* WHAT IS BEING ASKED: Nothing but the lines from the first line of the records below to the line holding "Find the yellow" belongs in the answer, copied exactly and without pictures.

* DATASET RECORDS:

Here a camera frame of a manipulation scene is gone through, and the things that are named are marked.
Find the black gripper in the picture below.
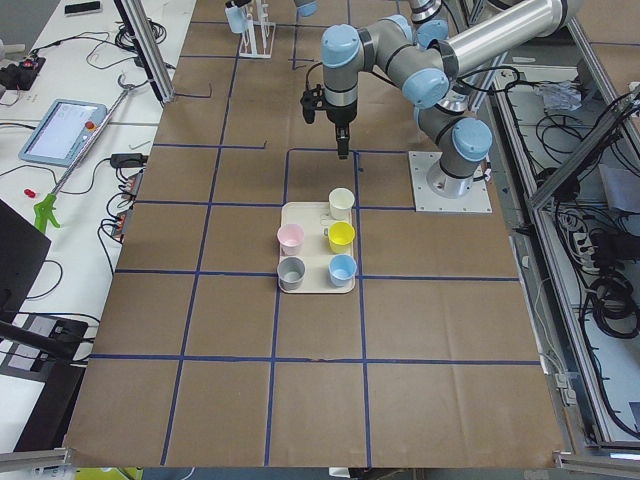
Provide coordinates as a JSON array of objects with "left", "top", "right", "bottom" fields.
[{"left": 300, "top": 84, "right": 357, "bottom": 159}]

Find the white ikea cup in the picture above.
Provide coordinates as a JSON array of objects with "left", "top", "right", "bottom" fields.
[{"left": 328, "top": 187, "right": 355, "bottom": 220}]

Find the light blue ikea cup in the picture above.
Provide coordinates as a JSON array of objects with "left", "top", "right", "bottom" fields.
[{"left": 225, "top": 1, "right": 246, "bottom": 34}]

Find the yellow ikea cup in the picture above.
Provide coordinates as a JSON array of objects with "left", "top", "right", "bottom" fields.
[{"left": 328, "top": 221, "right": 356, "bottom": 254}]

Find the pink ikea cup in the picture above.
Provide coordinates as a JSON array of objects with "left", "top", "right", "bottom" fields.
[{"left": 277, "top": 223, "right": 305, "bottom": 256}]

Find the sky blue ikea cup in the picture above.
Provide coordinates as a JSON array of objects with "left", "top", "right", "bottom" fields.
[{"left": 329, "top": 254, "right": 357, "bottom": 287}]

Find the grey ikea cup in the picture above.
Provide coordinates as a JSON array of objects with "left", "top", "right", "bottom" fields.
[{"left": 277, "top": 256, "right": 306, "bottom": 291}]

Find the cream plastic tray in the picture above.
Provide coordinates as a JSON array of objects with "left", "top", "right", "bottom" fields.
[{"left": 278, "top": 202, "right": 356, "bottom": 294}]

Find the black power adapter brick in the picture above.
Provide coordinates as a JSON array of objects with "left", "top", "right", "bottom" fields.
[{"left": 109, "top": 153, "right": 148, "bottom": 169}]

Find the blue teach pendant tablet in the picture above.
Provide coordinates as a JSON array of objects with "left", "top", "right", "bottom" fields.
[{"left": 18, "top": 99, "right": 107, "bottom": 167}]

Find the black smartphone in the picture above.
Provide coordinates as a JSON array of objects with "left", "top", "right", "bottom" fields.
[{"left": 63, "top": 0, "right": 103, "bottom": 16}]

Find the silver reach grabber tool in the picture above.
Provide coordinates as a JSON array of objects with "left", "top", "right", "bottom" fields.
[{"left": 34, "top": 74, "right": 147, "bottom": 234}]

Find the black computer monitor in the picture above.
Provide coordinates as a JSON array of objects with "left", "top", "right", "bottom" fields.
[{"left": 0, "top": 201, "right": 51, "bottom": 323}]

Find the white wire cup rack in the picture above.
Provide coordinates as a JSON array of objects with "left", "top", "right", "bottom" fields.
[{"left": 239, "top": 0, "right": 276, "bottom": 59}]

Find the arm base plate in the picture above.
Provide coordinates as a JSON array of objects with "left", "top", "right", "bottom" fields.
[{"left": 408, "top": 151, "right": 493, "bottom": 214}]

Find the aluminium frame post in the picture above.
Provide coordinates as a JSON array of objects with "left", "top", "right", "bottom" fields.
[{"left": 114, "top": 0, "right": 175, "bottom": 105}]

* OUTPUT:
Here a camera frame of a manipulation scene is gone through, and the things that are named are marked.
Find the black gripper in the picture below.
Provide coordinates as a JSON array of objects with "left", "top", "right", "bottom" fields.
[{"left": 300, "top": 84, "right": 357, "bottom": 159}]

Find the white ikea cup in the picture above.
Provide coordinates as a JSON array of objects with "left", "top", "right", "bottom" fields.
[{"left": 328, "top": 187, "right": 355, "bottom": 220}]

Find the light blue ikea cup in the picture above.
Provide coordinates as a JSON array of objects with "left", "top", "right", "bottom" fields.
[{"left": 225, "top": 1, "right": 246, "bottom": 34}]

Find the yellow ikea cup in the picture above.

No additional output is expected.